_Recorded data_:
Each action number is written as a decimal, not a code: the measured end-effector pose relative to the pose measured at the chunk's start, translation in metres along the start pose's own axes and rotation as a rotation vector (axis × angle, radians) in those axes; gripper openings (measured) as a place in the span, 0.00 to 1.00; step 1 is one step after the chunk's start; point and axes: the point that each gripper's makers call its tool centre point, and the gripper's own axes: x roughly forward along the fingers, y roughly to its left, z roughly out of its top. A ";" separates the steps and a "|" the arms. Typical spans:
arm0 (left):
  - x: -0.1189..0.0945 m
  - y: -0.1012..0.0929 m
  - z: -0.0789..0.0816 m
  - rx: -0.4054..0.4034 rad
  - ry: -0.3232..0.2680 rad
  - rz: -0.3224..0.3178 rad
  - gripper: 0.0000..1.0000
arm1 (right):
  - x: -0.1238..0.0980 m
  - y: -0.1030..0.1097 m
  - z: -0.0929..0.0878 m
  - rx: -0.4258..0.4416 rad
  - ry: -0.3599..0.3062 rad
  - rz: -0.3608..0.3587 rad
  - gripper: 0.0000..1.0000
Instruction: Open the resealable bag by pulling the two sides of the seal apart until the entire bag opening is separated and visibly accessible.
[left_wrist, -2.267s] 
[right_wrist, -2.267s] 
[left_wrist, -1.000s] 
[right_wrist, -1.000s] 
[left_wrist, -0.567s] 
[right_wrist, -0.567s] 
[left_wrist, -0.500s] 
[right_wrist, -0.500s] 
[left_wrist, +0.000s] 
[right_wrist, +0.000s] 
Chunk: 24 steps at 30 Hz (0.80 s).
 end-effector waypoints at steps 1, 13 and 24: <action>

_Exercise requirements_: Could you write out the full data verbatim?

_Written answer_:
Each action number is written as a decimal, not a code: the measured end-effector pose relative to the pose measured at the chunk's start, translation in metres along the start pose's own axes and rotation as a rotation vector (axis × angle, radians) in those axes; gripper openings (measured) as a place in the span, 0.00 to 1.00; step 1 is one step after the chunk's start; point and axes: the point that each gripper's makers call its tool centre point, and the gripper's own axes: x roughly forward along the fingers, y roughly to its left, z roughly out of its top. A ";" separates the steps and a "|" the arms. Typical spans:
arm0 (left):
  - x: -0.1189..0.0945 m
  - y: -0.1012..0.0929 m
  - z: -0.0789..0.0816 m
  - rx: -0.4054..0.4034 rad
  - ry: -0.3232..0.2680 rad
  - rz: -0.3224..0.3178 rad
  - gripper: 0.0000..1.0000
arm1 (right):
  - x: -0.1238..0.0980 m
  - y: -0.1030..0.1097 m
  - z: -0.0929..0.0878 m
  - rx: -0.4258..0.4416 rad
  - ry: -0.3599..0.3062 rad
  - rz: -0.3608..0.3587 rad
  - gripper: 0.0000..1.0000
Instruction: Open the resealable bag by pulling the two sides of the seal apart until the entire bag opening is separated and visibly accessible.
[left_wrist, -2.267s] 
[right_wrist, -2.267s] 
[left_wrist, -1.000s] 
[right_wrist, -1.000s] 
[left_wrist, -0.567s] 
[right_wrist, -0.567s] 
[left_wrist, -0.500s] 
[right_wrist, -0.500s] 
[left_wrist, +0.000s] 
[right_wrist, +0.000s] 
Chunk: 24 steps at 30 Hz (0.80 s).
 end-effector waypoints at steps 1, 13 and 24: <action>

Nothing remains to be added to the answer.